Everything from the line containing "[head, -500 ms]" through the line containing "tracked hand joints" should be repeated exactly, and nothing else from the data.

:: DATA SECTION

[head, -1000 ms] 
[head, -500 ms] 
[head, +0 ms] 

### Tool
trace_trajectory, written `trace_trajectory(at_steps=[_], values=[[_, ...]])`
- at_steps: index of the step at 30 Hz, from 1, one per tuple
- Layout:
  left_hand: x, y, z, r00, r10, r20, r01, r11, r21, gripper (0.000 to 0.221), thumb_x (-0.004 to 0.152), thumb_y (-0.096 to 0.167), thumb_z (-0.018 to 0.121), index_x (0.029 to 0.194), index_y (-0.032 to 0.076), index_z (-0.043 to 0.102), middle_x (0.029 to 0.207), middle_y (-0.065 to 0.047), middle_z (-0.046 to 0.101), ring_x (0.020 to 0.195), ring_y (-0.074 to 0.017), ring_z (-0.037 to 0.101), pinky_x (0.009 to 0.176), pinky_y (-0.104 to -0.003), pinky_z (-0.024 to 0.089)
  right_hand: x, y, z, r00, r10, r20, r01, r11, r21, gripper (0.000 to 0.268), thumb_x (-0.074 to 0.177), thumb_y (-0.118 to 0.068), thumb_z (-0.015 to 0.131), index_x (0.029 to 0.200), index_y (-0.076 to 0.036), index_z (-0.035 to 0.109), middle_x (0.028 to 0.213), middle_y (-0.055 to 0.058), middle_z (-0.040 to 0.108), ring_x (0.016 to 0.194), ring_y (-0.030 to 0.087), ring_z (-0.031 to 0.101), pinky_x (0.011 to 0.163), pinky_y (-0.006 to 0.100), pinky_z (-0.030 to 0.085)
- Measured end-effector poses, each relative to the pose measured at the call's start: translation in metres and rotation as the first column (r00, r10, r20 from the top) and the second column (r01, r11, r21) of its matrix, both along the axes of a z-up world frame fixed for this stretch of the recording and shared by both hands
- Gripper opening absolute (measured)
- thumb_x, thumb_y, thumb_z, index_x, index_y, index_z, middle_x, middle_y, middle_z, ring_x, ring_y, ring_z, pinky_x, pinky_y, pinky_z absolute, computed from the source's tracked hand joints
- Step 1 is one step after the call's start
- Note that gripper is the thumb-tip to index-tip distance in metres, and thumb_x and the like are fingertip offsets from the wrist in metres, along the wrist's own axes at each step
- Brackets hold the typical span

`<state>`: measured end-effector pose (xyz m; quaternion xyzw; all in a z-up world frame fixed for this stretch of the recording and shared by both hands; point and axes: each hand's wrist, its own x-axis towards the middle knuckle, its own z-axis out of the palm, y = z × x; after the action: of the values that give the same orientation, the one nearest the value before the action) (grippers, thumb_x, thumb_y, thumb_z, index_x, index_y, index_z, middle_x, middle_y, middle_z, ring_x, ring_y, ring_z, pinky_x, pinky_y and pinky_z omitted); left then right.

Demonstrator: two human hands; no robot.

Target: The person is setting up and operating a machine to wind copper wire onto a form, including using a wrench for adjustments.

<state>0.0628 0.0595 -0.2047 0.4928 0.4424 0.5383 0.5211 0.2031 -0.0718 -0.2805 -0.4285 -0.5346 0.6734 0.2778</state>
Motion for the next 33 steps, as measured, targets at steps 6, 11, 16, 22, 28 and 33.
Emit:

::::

● **RESPONSE**
[head, -500 ms] 
[head, +0 ms] 

### Tool
trace_trajectory, written `trace_trajectory(at_steps=[_], values=[[_, ...]])`
- at_steps: index of the step at 30 Hz, from 1, one per tuple
- Layout:
  left_hand: x, y, z, r00, r10, r20, r01, r11, r21, gripper (0.000 to 0.221), thumb_x (-0.004 to 0.152), thumb_y (-0.096 to 0.167), thumb_z (-0.018 to 0.121), index_x (0.029 to 0.194), index_y (-0.032 to 0.076), index_z (-0.043 to 0.102), middle_x (0.029 to 0.207), middle_y (-0.065 to 0.047), middle_z (-0.046 to 0.101), ring_x (0.020 to 0.195), ring_y (-0.074 to 0.017), ring_z (-0.037 to 0.101), pinky_x (0.009 to 0.176), pinky_y (-0.104 to -0.003), pinky_z (-0.024 to 0.089)
  right_hand: x, y, z, r00, r10, r20, r01, r11, r21, gripper (0.000 to 0.268), thumb_x (-0.074 to 0.177), thumb_y (-0.118 to 0.068), thumb_z (-0.015 to 0.131), index_x (0.029 to 0.200), index_y (-0.076 to 0.036), index_z (-0.035 to 0.109), middle_x (0.028 to 0.213), middle_y (-0.055 to 0.058), middle_z (-0.040 to 0.108), ring_x (0.016 to 0.194), ring_y (-0.030 to 0.087), ring_z (-0.031 to 0.101), pinky_x (0.011 to 0.163), pinky_y (-0.006 to 0.100), pinky_z (-0.030 to 0.085)
- Measured end-effector poses, each relative to the pose measured at the call's start: translation in metres and rotation as the first column (r00, r10, r20 from the top) and the second column (r01, r11, r21) of its matrix, both along the axes of a z-up world frame fixed for this stretch of the recording and shared by both hands
- Gripper opening absolute (measured)
- thumb_x, thumb_y, thumb_z, index_x, index_y, index_z, middle_x, middle_y, middle_z, ring_x, ring_y, ring_z, pinky_x, pinky_y, pinky_z absolute, computed from the source's tracked hand joints

This exercise has been completed.